Les funérailles du rabbin israélo-moldave Tzvi Kogan à Kfar Chabad, une communauté du centre d’Israël, le 25 novembre 2024. (Crédit : GIL COHEN-MAGEN / AFP)

« Il ne s’agit pas d’un représentant du gouvernement, ni d’un barrage de missiles balistiques.

Selon Goldberg, ce meurtre devrait plutôt inciter à l’élargissement des accords d’Abraham, car il montre que les attaques de ce type sont inefficaces.
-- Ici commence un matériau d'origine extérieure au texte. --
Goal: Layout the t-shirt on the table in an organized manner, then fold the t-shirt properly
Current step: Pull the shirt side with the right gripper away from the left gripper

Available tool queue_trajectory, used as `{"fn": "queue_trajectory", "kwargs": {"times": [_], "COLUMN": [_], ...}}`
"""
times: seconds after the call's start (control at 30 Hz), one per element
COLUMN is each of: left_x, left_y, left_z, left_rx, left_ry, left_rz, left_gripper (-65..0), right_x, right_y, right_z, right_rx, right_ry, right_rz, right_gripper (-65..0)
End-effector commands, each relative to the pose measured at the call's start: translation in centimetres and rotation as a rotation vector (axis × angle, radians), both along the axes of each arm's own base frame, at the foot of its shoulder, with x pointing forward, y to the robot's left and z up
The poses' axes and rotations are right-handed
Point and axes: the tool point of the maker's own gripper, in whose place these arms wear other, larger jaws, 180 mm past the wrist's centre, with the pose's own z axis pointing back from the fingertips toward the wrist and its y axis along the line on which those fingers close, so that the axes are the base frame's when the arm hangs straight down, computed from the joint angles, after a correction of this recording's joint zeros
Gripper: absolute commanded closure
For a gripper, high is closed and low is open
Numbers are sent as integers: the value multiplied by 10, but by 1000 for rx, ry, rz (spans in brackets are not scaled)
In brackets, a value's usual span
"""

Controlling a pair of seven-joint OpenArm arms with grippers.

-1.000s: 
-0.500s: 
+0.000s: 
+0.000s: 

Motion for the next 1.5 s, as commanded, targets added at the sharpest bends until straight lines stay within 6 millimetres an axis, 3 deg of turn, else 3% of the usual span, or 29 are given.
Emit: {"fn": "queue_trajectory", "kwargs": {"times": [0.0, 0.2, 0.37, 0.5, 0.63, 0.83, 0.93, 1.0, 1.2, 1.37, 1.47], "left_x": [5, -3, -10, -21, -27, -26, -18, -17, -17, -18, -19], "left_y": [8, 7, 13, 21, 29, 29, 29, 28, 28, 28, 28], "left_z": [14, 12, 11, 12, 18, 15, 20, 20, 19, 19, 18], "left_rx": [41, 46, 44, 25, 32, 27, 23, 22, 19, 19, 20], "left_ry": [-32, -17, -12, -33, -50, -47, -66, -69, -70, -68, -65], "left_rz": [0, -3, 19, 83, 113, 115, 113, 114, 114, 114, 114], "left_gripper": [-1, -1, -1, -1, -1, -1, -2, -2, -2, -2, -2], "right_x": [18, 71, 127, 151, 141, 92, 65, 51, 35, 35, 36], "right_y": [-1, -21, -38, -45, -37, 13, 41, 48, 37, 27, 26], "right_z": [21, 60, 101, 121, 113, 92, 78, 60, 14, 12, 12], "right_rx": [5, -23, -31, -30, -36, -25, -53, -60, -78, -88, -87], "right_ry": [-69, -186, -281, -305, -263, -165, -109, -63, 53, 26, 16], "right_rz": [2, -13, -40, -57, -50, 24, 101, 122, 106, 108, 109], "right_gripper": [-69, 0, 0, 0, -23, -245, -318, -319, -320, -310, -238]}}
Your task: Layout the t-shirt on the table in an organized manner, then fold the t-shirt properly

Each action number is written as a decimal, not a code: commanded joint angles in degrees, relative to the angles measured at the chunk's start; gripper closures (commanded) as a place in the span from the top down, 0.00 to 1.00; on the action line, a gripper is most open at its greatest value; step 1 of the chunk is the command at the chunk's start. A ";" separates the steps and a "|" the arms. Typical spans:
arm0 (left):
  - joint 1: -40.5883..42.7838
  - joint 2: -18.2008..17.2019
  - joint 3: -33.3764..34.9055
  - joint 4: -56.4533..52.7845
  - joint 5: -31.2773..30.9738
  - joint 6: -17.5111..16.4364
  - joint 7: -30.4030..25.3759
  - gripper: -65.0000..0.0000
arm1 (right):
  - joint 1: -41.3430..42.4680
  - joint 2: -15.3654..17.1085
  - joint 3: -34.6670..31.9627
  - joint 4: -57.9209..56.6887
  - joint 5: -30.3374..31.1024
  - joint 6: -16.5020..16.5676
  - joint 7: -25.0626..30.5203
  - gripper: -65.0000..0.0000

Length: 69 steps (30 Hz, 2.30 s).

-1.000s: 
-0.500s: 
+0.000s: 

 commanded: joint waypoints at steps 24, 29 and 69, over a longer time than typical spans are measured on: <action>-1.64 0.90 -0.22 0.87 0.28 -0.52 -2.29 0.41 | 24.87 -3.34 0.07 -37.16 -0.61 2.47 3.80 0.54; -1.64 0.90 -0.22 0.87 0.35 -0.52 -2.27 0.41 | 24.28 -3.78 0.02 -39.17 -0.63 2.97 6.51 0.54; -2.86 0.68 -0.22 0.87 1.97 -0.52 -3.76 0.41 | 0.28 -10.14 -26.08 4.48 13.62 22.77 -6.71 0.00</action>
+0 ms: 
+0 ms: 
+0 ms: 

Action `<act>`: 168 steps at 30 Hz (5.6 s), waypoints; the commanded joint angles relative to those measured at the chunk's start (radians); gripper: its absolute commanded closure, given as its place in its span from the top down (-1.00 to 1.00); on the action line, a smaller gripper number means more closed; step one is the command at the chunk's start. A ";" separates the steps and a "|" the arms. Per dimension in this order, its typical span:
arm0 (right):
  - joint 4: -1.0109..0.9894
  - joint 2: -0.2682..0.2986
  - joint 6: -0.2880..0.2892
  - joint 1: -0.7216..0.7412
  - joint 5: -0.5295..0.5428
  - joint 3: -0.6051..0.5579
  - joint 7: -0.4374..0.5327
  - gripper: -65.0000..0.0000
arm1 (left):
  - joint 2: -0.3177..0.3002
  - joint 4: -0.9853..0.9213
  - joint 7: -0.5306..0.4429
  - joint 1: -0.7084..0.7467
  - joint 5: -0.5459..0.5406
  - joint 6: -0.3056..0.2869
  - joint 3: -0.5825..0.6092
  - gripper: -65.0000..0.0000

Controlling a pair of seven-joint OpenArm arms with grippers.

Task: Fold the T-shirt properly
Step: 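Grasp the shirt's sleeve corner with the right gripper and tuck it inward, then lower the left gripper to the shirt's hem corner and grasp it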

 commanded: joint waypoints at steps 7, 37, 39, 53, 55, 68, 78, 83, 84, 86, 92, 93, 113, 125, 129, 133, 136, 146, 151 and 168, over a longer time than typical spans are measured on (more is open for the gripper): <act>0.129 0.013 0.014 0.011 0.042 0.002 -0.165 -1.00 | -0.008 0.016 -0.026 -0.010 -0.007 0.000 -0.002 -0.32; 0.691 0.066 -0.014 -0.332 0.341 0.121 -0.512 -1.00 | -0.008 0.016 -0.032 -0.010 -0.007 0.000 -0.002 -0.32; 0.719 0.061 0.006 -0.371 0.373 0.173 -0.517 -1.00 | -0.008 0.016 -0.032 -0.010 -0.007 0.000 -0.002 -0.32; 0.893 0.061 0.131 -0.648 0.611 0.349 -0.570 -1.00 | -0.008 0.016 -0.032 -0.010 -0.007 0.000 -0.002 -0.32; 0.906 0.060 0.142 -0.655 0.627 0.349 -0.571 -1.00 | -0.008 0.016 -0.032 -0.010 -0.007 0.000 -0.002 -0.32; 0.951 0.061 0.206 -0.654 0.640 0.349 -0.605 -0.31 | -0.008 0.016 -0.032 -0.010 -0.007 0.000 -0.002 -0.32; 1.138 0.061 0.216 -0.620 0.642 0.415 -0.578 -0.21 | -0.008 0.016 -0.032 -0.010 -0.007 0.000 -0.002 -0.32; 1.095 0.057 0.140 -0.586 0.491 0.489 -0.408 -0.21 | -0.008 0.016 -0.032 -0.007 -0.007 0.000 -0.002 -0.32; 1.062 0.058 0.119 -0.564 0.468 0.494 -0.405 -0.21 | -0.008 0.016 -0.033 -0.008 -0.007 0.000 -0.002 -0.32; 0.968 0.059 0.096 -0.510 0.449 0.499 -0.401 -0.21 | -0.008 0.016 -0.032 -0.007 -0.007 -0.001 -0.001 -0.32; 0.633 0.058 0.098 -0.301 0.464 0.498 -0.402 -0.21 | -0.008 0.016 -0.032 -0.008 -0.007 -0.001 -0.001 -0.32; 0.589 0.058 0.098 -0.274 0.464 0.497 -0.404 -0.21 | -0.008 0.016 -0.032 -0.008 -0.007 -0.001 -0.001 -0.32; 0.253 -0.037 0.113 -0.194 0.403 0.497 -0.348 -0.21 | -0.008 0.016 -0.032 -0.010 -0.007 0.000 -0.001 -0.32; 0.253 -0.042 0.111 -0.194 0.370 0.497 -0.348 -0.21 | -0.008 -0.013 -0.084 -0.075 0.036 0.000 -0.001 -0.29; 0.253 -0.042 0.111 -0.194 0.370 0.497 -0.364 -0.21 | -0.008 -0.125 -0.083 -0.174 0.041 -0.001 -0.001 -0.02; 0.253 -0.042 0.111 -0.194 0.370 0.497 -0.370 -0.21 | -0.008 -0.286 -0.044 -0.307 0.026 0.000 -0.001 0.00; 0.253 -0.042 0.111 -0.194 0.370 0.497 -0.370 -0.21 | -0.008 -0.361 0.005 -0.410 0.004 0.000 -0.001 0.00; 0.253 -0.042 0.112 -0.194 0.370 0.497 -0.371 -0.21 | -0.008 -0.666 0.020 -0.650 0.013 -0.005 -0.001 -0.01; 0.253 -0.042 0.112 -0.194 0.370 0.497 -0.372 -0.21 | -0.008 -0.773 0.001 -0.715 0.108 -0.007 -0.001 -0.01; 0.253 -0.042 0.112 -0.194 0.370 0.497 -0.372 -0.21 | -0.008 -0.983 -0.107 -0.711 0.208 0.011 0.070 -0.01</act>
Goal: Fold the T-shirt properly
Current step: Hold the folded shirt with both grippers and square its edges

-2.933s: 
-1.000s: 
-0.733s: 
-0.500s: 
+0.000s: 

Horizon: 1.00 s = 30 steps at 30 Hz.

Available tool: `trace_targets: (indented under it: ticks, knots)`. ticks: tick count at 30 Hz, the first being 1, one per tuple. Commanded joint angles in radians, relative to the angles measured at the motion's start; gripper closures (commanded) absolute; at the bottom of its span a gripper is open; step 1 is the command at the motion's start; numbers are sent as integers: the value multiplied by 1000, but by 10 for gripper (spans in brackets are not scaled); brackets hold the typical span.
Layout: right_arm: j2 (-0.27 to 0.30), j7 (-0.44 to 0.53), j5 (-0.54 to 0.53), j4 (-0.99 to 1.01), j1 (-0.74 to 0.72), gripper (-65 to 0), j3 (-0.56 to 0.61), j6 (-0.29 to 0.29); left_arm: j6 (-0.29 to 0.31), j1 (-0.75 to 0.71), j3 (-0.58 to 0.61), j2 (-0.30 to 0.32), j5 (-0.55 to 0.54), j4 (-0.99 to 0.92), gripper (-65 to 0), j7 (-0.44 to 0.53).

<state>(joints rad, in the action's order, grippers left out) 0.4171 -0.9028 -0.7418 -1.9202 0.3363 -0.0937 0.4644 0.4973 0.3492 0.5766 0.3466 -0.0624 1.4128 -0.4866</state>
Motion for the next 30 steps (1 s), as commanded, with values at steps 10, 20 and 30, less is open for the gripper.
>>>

« C’est le moment où, si vous ne réagissez pas de cette manière, si vous vous retirez de la normalisation, si vous dites que le terrorisme islamique visant à saboter la normalisation réussira, alors vous verrez plus de terrorisme », a déclaré Goldberg.

Koplow, de l’Israel Policy Forum, a souligné que l’un des effets immédiats pourrait être la diminution des voyages entre Israël et les Émirats arabes unis.

Actuellement, il y a six ou sept vols par jour entre les deux pays, une exception notable par rapport aux autres compagnies aériennes qui ont cessé de desservir Israël alors que ce pays mène une guerre sur plusieurs fronts contre des ennemis qui tirent des barrages de missiles.

« Si le nombre d’Israéliens se rendant aux Émirats arabes unis diminue pour des raisons de sécurité, et il s’agit évidemment d’un aspect important de la relation, cela va se ressentir », selon Koplow.